One of many vulnerabilities is CVE-2026-23863, a medium-impact attachment spoofing challenge affecting WhatsApp for Home windows previous to model 2.3000.1032164386.258709.
An attacker might have exploited the flaw to create a maliciously formatted doc with embedded NUL bytes within the file title. When despatched as an attachment, the recipient would see it as a innocent file, however it will run as an executable when opened, WhatsApp’s advisory explains.
The second vulnerability, CVE-2026-23866, has additionally been assigned a ‘medium impression’ ranking. It impacts WhatsApp for iOS (v2.25.8.0-v2.26.15.72) and WhatsApp for Android (v2.25.8.0-v2.26.7.10).

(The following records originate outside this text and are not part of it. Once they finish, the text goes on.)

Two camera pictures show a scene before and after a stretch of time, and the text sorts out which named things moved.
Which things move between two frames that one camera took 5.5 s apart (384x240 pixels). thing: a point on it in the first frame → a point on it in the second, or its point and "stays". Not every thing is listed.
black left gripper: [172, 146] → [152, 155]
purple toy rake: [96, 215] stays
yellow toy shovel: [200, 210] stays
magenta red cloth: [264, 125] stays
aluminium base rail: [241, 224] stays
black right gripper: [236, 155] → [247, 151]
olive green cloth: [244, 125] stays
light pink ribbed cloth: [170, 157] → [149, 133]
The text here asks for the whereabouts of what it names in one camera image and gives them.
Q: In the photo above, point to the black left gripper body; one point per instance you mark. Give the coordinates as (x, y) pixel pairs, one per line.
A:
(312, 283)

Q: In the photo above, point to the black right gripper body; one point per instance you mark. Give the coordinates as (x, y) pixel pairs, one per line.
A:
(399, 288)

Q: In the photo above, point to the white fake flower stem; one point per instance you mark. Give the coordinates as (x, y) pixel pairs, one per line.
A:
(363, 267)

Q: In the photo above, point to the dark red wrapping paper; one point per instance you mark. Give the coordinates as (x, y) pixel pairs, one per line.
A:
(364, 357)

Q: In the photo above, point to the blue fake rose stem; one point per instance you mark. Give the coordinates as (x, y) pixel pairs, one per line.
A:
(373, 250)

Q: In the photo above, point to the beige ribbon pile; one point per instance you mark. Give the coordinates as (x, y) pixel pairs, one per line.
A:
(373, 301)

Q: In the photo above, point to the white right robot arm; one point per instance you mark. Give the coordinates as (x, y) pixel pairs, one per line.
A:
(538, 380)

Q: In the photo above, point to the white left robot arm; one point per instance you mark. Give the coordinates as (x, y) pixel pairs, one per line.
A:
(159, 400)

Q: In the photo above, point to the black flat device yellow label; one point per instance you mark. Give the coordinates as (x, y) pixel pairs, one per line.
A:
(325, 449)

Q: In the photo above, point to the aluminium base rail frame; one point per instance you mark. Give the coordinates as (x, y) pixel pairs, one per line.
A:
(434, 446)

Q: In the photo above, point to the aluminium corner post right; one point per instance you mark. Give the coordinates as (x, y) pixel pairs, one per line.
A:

In response to WhatsApp, incomplete validation of AI wealthy response messages for Instagram Reels might have allowed an attacker to “set off processing of media content material from an arbitrary URL on one other consumer’s gadget, together with triggering OS-controlled customized URL scheme handlers.”
WhatsApp has not shared further info, however such customized URL scheme vulnerabilities in real-world assault situations might enable risk actors to redirect customers to phishing websites, and launch different apps and providers on the gadget through URL schemes comparable to facetime:, tel:, itms-apps:, or customized app deep hyperlinks.
WhatsApp stated each vulnerabilities had been responsibly disclosed by unnamed researchers by way of the Meta bug bounty program.
The corporate says there isn’t any proof of exploitation within the wild.